We help architects give free reign to their creativity and meet increasingly stringent project specifications by forming partnerships as early as the initial planning phase. Together, we develop the cement, concrete and aggregate construction solutions best suited to each project, including the following:

  • Aesthetic solutions, which enable architects to design bold buildings that combine unique shapes, colors and textures.
  • Solutions that improve energy efficiency of buildings, such as our Efficient BuildingTM systems, which help projects obtain international environmental certification (LEED, BREEAM, HQE, etc.).
  • Technically advanced products, such as our ultra high performance concrete (UHPC)  Ductal® that offers beauty and high mechanical resistance and allows the construction of spectacular buildings, like Rudy Ricciotti's MuCEM in Marseille.   


With Lafarge, architects and engineering offices can also count on the following:

  • Cutting-edge R&D. We operate the world's leading laboratory dedicated to construction materials, where we develop customizable concrete formulas and solutions.
  • Consulting on major architectural projects. We offer the expertise of our construction specialists, who deliver quality recommendations on the right materials to use.     

Our team of experts

In 2011, the Group put together a team of international experts in the following key areas:

  • Structure
  • Thermal science
  • Bioclimatic design
  • Life cycle assessment
  • Construction economics

The Specifiers’ Panel

In 2010, Lafarge formed a Panel of Specifiers. It is composed of six designers, architects and engineers. Their role is to test the Group's Efficient Building™ systems.

We support training for young architects and preservation of heritage

  • Lafarge works to support young architects through training programs and partnerships with major architecture schools around the world (Tongji University in Shanghai, Columbia University in the United States, Paris La Villette and Villepinte in France, etc.)
    In 2011, we also launched the Studio+ program focused on affordable housing with the Ecole Nationale Supérieure d'Architecture in Paris-Belleville (France), the Sir JJ College of Architecture (India) and "Ion Mincu" University (Romania).


  • We are committed to preserving architectural heritage. We have undertaken several projects that aim to improve preservation solutions, such as the renovation of Eileen Gray's E1027 Villa. We also work with the following preservation organizations:
    • Cercle des partenaires du patrimoine (French Heritage Partners Circle) 
    • Fondation du Patrimoine (French Heritage Foundation) 
    • Richard Morris Hunt Prize (RMHP), which we fund
    • Cité de l'Architecture et du Patrimoine (City of Architecture and Heritage) in Paris (partner since 2010) 
    • Louvre Museum (partner since 1995)    

The Richard Morris Hunt Prize (RMHP)

Funded by Lafarge, the RMHP is managed by the American Architectural Foundation (AAF) and the French Heritage Society (FHS).

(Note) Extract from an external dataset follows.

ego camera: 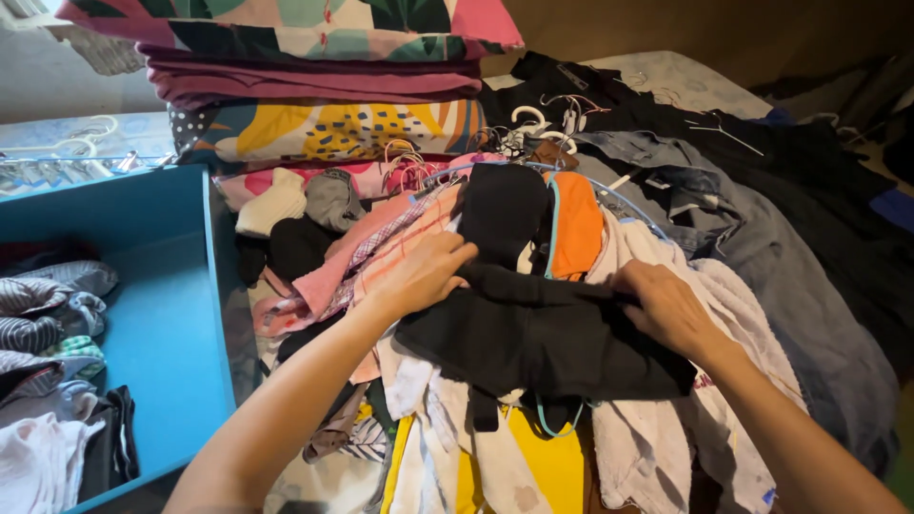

Each year, it names a Fellow, alternating between a French or American architect, who is selected based on his or her professional qualities, body of work and capacity to become a leader in the profession. Over six months, the fellow receives a $25,000 budget to travel, attend conferences, plan visits and meet with top architects, engineers and professionals working in the field of preservation.


American architect Malcolm Woollen was selected as the 2015 Fellow for his study on the ways in which French landscapers introduce an awareness of history into everyday places, such as parks, highway rest areas and pedestrian corridors.